In 2019, PTC initiated a diagnostic program in Russia with the objective of improving and accelerating access to genetic testing for patients with Duchenne Muscular Dystrophy (DMD). Due to the geographic and population largeness of Russia, differences in health care standards and funding across the vastness of the country limit access to vital diagnostic testing, leading to delays in diagnosis. The program supports two under-served communities: patients with DMD and their health care professionals (HCPs).

PTC’s diagnostic program was designed to address key challenges in the current system by:

  • Improving Infrastructure
    Through partnership with a local third-party vendor and a federal genetic laboratory in Moscow, PTC has been able to facilitate a service to HCPs which entails managing the logistics and safe delivery of testing samples to a local test site.
  • Reducing Delays in Diagnosis
    This service supports quick and reliable turnaround for sample examination. It helps HCPs expedite the time to establish diagnosis by reducing its logistical burden; and enables them to provide a timely response to patients and caregivers.
  • Reducing Financial Burden
    This program offers no-charge testing for patients and HCPs.
  • Expanding Geographical Reach
    Courier services for sample drop-off cover all of Russia’s geographic regions, including some of the country’s most remote areas.
  • Reducing the Emotional Burden on Families
    By addressing key challenges in the current system we are able to ease the burden, uncertainty and emotional pressures that parents and caregivers face in securing a confirmed diagnosis.

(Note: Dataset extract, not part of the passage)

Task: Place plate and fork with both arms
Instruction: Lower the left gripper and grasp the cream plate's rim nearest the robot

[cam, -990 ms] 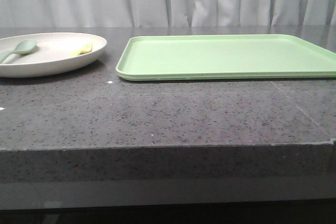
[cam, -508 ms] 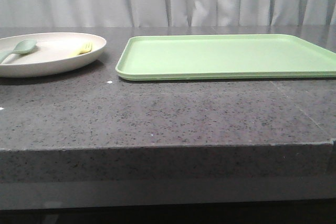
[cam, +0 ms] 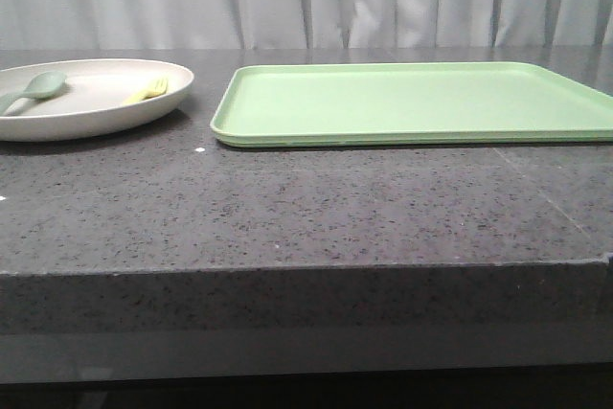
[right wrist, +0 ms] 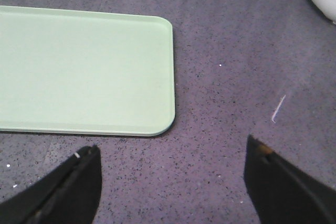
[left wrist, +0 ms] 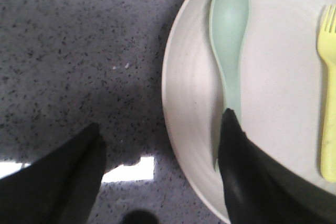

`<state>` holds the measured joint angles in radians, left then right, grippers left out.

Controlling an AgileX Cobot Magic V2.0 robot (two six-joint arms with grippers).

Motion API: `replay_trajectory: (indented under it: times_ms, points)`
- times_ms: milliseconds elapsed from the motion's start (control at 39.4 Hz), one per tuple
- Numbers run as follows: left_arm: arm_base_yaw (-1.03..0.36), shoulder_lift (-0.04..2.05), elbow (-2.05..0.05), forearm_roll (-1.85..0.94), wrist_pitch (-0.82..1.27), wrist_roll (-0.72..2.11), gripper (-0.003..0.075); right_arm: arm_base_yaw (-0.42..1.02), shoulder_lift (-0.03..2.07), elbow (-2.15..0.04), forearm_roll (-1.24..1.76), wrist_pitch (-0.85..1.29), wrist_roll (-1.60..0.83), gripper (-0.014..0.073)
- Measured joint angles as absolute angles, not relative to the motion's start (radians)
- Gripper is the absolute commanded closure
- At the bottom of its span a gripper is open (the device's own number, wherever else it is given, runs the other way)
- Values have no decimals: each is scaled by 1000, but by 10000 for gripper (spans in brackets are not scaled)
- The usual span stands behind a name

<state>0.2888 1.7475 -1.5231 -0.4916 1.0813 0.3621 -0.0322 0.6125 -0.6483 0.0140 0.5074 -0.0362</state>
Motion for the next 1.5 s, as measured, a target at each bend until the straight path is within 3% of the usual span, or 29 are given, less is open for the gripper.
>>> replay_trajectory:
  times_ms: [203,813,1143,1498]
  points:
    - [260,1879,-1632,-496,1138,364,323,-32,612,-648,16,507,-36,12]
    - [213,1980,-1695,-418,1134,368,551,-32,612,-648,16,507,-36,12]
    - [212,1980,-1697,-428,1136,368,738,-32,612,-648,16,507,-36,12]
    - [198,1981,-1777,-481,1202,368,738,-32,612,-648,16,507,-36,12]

Since its conception, this diagnosis program has been popular, with many HCPs taking the opportunity to utilise the testing facilities available. PTC has seen a 40% increase in testing requests. Additionally, 40 new regions started Duchenne testing through this program, including other countries such as Belarus. As the diagnostics program continues to provide value, our team in Russia works to expand the program into other countries. We are working closely with the health care community to further improve diagnostic standards and patient outcomes.

This effort was a finalist for a Reuters Events Pharma Awards USA Global Health Pioneer award in 2020, along with Rare Resolve for Rare Disease, which was a finalist in the category “Most Valuable Education Initiative.”